Lars Fuchs (born 21 June 1982) is a former German footballer who played as a forward. He was most recently the manager of Regionalliga Nordost club Greifswalder FC.

==Career==
He began his career in 1995 in the youth team at his home town club, FG 16 Vienenburg/Wiedelah before he joined Eintracht Braunschweig in 1999. He played in 119 matches for Braunschweig, including 45 matches in the 2. Bundesliga.

In June 2008, Fuchs transferred to 2. Bundesliga side VfL Osnabrück and signed a contract until 2010. However, as he played no role in manager Claus-Dieter Wollitz's future plans, he joined FC Carl Zeiss Jena in January 2009, signing a contract until June 2011. When Fuchs found himself sidelined again, he dissolved the contract in the summer, and joined Regionalliga Nord side 1. FC Magdeburg.
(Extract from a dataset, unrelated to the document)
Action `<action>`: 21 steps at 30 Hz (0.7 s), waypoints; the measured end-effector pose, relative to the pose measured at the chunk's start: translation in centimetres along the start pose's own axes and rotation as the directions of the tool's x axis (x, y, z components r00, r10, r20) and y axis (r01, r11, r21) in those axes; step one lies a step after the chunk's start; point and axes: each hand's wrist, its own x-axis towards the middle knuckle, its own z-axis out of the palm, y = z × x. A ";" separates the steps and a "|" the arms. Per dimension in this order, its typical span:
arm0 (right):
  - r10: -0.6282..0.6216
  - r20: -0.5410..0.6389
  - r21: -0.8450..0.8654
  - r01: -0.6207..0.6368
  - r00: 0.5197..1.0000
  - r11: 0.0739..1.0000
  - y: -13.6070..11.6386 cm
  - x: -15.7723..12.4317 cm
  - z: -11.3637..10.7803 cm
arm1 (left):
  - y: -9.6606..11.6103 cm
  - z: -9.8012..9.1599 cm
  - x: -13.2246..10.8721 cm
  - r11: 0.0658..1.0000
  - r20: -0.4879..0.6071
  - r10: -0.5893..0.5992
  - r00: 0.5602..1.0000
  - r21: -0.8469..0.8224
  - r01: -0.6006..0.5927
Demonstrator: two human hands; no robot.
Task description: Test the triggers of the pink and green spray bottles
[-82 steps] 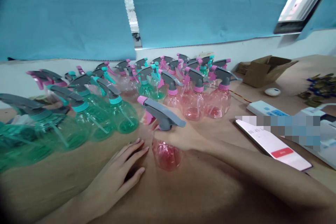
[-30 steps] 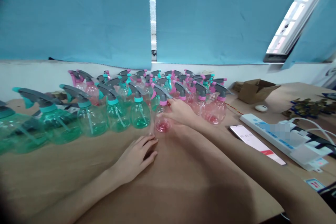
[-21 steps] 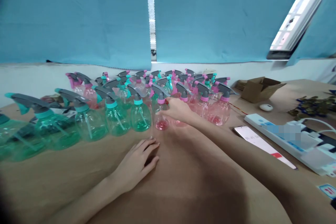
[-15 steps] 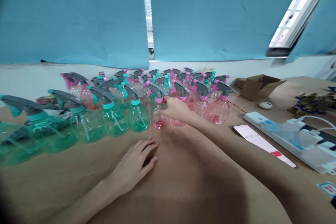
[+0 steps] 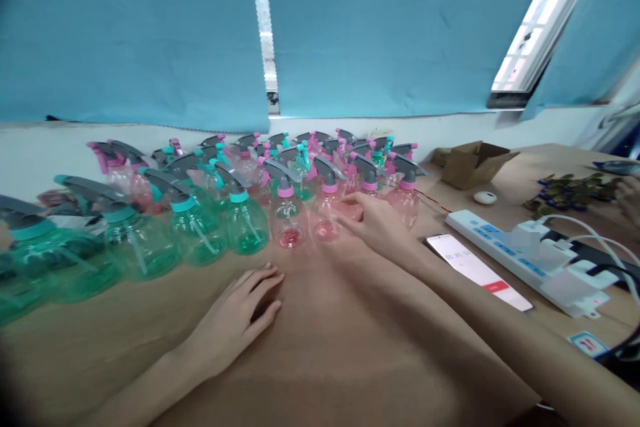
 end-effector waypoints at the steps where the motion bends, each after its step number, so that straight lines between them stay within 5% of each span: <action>1: 0.016 -0.004 -0.003 -0.016 1.000 1.000 0.4 0.1 0.2 | -0.1 0.0 0.0 1.000 -0.006 -0.001 1.000 0.000 0.001; 13: 0.117 -0.056 -0.014 -0.118 0.992 0.993 -0.7 3.7 4.5 | -0.1 0.1 0.2 1.000 0.001 -0.017 1.000 -0.011 0.017; 21: 0.124 -0.014 -0.052 -0.125 0.992 0.991 -1.1 1.2 2.8 | 1.7 -0.4 1.7 0.979 -0.060 -0.132 0.989 -0.167 0.121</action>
He played in 28 games for 1. FC Magdeburg and scored sixteen goals before he signed on 18 May 2010 a three-year contract for Hannover 96 II. After his contract with Hannover ran out, Fuchs returned to 1. FC Magdeburg for another spell, signing a one-year contract.

In 2023 he signed as head trainer of Regionalliga Nordost Team Greifswalder FC. On 8 October 2024, he left the club.